Theorem fnbrfvb2 6917

Description: Version of fnbrfvb 6912 for functions on Cartesian products: function value expressed as a binary relation.

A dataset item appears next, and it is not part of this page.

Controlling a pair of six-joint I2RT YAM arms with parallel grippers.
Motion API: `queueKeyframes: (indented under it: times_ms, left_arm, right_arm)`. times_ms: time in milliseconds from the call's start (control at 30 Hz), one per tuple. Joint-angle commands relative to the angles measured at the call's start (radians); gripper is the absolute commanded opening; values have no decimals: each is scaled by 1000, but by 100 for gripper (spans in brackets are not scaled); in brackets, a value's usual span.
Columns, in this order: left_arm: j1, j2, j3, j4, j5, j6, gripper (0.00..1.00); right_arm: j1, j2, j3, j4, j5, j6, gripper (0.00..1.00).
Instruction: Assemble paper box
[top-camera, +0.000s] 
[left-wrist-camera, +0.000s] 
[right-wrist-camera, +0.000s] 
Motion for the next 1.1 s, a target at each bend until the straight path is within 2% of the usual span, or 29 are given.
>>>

See fnbrovb 7442 for the form when 𝐹 is seen as a binary operation. (Contributed by BJ, 15-Feb-2022.)

Assertion

Ref	Expression
fnbrfvb2	⊢ ((𝐹 Fn (𝑉 × 𝑊) ∧ (𝐴 ∈ 𝑉 ∧ 𝐵 ∈ 𝑊)) → ((𝐹‘⟨𝐴, 𝐵⟩) = 𝐶 ↔ ⟨𝐴, 𝐵⟩𝐹𝐶))

Proof of Theorem fnbrfvb2

Step	Hyp	Ref	Expression
1		opelxpi 5680	. 2 ⊢ ((𝐴 ∈ 𝑉 ∧ 𝐵 ∈ 𝑊) → ⟨𝐴, 𝐵⟩ ∈ (𝑉 × 𝑊))
2		fnbrfvb 6912	. 2 ⊢ ((𝐹 Fn (𝑉 × 𝑊) ∧ ⟨𝐴, 𝐵⟩ ∈ (𝑉 × 𝑊)) → ((𝐹‘⟨𝐴, 𝐵⟩) = 𝐶 ↔ ⟨𝐴, 𝐵⟩𝐹𝐶))
3	1, 2	sylan2 602	1 ⊢ ((𝐹 Fn (𝑉 × 𝑊) ∧ (𝐴 ∈ 𝑉 ∧ 𝐵 ∈ 𝑊)) → ((𝐹‘⟨𝐴, 𝐵⟩) = 𝐶 ↔ ⟨𝐴, 𝐵⟩𝐹𝐶))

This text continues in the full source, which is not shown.